洛友会50周年記念に想う
洛友会会報 200号


洛友会50周年記念に想う

木村清治(昭22年卒)

「洛友会結成のころ」
まずは洛友会50周年、心からお祝いを申し上げたい。私は、洛友会の胎動時代ともいえる昭和22年、卒業と同時に生まれ育った京都を出て関東配電(当時。現東京電力)に入社したのであるが、会社におられた京大電気の先輩は、常任監査役の佐藤穏徳さん(明治44年卒業、今はすでに故人)ただお一人であった。あまりにも大先輩であられたことに加え私自身入社後すぐに三交代勤務の現場に配属されたこともあって、お目にかかる機会が得られないまま過ぎていたところ、一時昼間勤務になっていた昭和26年ごろのある日佐藤さんに呼ばれ、洛友会結成・東京支部発足の仕事を手伝うように言われた。大先輩の手伝いができるということもさりながら、重役に親しく話をしてもらっておおいに感激しかつ嬉しかったことを覚えている.
 手伝った内容は、結成のためのもろもろの資料の作成や整備といったことではなかったかと思う。結成活動の実際は、松尾三郎さん(昭和13年卒業、すでに故人)、筑木二郎さん(昭和14年卒業、平成15年1月1日逝去)、老田他四郎さん(昭和20年卒業)といった諸先輩が中心になって推進しておられた。間違っていればご叱正をいただきたいが、その頃すでに東京方面在住の先輩がたには洛友会と名づけた集まりもあったやに聞いた記憶もある.その洛友会かあるいは全国組織となった洛友会かは忘れたが、新入りは会費無料ということで勇んで出席したのに、前述の佐藤さんや乙葉眞一さん(大正7年卒業、今はすでに故人)といった威厳のある大先輩の前でただ畏まっているばかり。今思い返してみると、当時の大先輩と新入りの私どもとの年令差は、今の私どもと洛友会新人とのそれよりも少なかったかもしれないのにである。せっかくの同窓会も息が詰まるというので、誰いうとなく若い者でなにかやろうではないかということになり、青年部などと自称して集まり洛友会を面白くしょうと僭越なことを考えたりした。いつかの総会の懇親の部で、出席者の平均年令を当ててもらってささやかな賞品を出すなどの企画をやったところ大先輩にも結構うけて盛り上がったのも懐かしい思い出のひとつである。
 先にふれたがここにあらためて、今年早々に亡くなられた筑木二郎先輩のご冥福を謹んでお祈り申し上げる。
 
「若い人たちがもっと参加する洛友会に」

 前述のように卒業して間もないころ洛友会とのかかわりを経験した後の私は、洛友会東京支部のお手伝いをなにひとつすることなく過ぎてきた。
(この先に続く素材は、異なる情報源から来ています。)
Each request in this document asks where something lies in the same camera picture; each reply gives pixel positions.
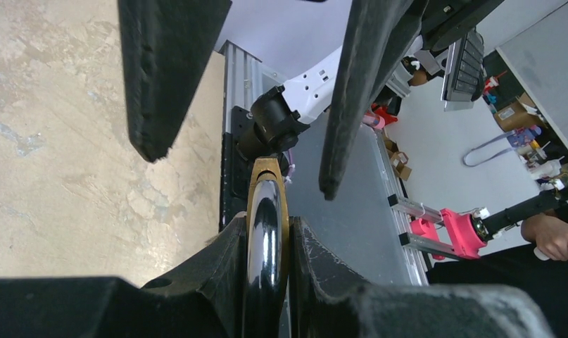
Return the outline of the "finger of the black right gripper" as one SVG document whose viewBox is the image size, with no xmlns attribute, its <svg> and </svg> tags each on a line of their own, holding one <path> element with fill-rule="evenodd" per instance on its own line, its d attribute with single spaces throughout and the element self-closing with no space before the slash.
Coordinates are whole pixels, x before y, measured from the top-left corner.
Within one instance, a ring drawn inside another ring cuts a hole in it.
<svg viewBox="0 0 568 338">
<path fill-rule="evenodd" d="M 172 148 L 232 3 L 118 2 L 127 129 L 149 163 Z"/>
</svg>

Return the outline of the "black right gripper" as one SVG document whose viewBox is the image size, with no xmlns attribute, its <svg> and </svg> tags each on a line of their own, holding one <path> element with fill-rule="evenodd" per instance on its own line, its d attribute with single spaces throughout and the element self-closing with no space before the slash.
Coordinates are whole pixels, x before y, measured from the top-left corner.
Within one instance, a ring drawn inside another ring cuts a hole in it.
<svg viewBox="0 0 568 338">
<path fill-rule="evenodd" d="M 422 48 L 440 51 L 464 37 L 503 2 L 353 1 L 320 163 L 319 188 L 326 200 L 337 195 L 362 117 L 420 30 Z"/>
</svg>

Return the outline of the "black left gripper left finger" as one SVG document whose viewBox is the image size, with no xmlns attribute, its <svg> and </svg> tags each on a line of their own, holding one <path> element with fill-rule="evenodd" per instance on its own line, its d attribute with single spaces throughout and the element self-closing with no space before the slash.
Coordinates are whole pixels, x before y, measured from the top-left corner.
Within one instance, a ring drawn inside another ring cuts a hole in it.
<svg viewBox="0 0 568 338">
<path fill-rule="evenodd" d="M 239 337 L 246 221 L 135 287 L 119 277 L 0 279 L 0 337 Z"/>
</svg>

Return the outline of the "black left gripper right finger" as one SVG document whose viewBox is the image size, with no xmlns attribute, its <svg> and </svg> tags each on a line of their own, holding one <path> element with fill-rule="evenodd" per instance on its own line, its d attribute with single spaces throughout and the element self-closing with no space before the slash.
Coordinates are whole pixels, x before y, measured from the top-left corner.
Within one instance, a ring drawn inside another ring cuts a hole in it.
<svg viewBox="0 0 568 338">
<path fill-rule="evenodd" d="M 290 219 L 293 337 L 551 337 L 524 292 L 498 285 L 381 286 Z"/>
</svg>

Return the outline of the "brass padlock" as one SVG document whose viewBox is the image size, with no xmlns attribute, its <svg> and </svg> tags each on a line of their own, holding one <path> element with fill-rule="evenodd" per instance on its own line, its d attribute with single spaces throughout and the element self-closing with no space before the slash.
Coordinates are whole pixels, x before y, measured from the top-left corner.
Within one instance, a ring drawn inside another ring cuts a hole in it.
<svg viewBox="0 0 568 338">
<path fill-rule="evenodd" d="M 289 214 L 279 162 L 255 160 L 247 206 L 242 336 L 277 337 L 289 270 Z"/>
</svg>

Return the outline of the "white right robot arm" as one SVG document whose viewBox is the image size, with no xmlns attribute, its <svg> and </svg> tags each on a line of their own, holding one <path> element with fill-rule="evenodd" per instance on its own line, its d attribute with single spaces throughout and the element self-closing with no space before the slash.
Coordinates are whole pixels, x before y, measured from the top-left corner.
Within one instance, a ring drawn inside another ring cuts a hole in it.
<svg viewBox="0 0 568 338">
<path fill-rule="evenodd" d="M 165 158 L 186 118 L 230 1 L 119 1 L 131 145 L 149 163 Z M 319 186 L 335 198 L 359 124 L 404 56 L 439 51 L 471 32 L 498 1 L 353 1 L 343 43 L 319 63 L 260 95 L 241 157 L 295 146 L 325 110 Z"/>
</svg>

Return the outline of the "operator bare hand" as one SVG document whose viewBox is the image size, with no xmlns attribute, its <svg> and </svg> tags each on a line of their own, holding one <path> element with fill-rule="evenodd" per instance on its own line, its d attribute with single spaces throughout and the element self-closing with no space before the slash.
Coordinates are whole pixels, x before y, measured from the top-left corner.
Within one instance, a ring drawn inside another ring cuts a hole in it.
<svg viewBox="0 0 568 338">
<path fill-rule="evenodd" d="M 522 223 L 521 234 L 551 260 L 568 261 L 568 223 L 565 221 L 541 213 Z"/>
</svg>
そのなかで、洛友会と疎遠にもならず精勤とは決していえないが総会や旅行会、見学会などに随時気軽に参加できてきたのも、若かりしころの先輩との交わりがあったからではないかと思っている。
 今は、支部長、副支部長、庶務幹事、会計幹事のかたがたが、先輩・後輩の関係にあっていっしょに会の企画・運営に当たるような年次構成にすることや適当な期間で後の年次に交代していくルールが確立されているのはたいへん結構なことである。洛友会が今日までの50年を発展してくることができたのもこのルールによってつねに気鋭の役員が任に就かれ、洛友会の活性化をはかることに努力してこられことによるところ大なるものがあろう。それでも総会の時など、卒業して間もない若い世代の参加がまだまだ少ないように見うけられる。今の若い世代は洛友会に対していったいどのような意識を持っているのだろうか。この世代を集めて座談会でもやってみたら面白いかもしれないと思ったりもする。極端な言い方であるが、洛友会の永続的発展は若い世代が主体的・積極的に参加していってくれるかどうかにかかっているといってもよいのではないか。このことは洛友会の絶えざる課題であり.役員のかたがたはつねにそのため心胆を砕いておられることと拝察し、私ごときが僭越な愚見を申し上げたことをお詫びしたい.
 
「おぼろ会のこと」
 複数年次を連ねるグループ活動は、どなたの発案だったのか洛友会の活性化に寄与するすばらしいアイデアであったと思う。私ども昭和21年から24年までのグループは「おぼろ会」と称してやっている。名付け親は日下部悦二さん(昭和21年卒業)、いうまでもなく「月はおぼろに東山……」からとられた「おぼろ」である。おそらく他のグループには見られないまさに「洛友」らしい京情緒そのままの優雅な名前であることを自慢したい。幹事は年次持ち回りで、発会以来ずっと会食のみの懇親だったのがいつしか講演とか、ちょっとした見学が計画されることもあるようになった。このような複数年次を連ねるグループ活動がなんらかのうまい工夫によって異世代間にまで広げられるようになれば洛友会のさらなる活性化にもつながるのではないだろうか。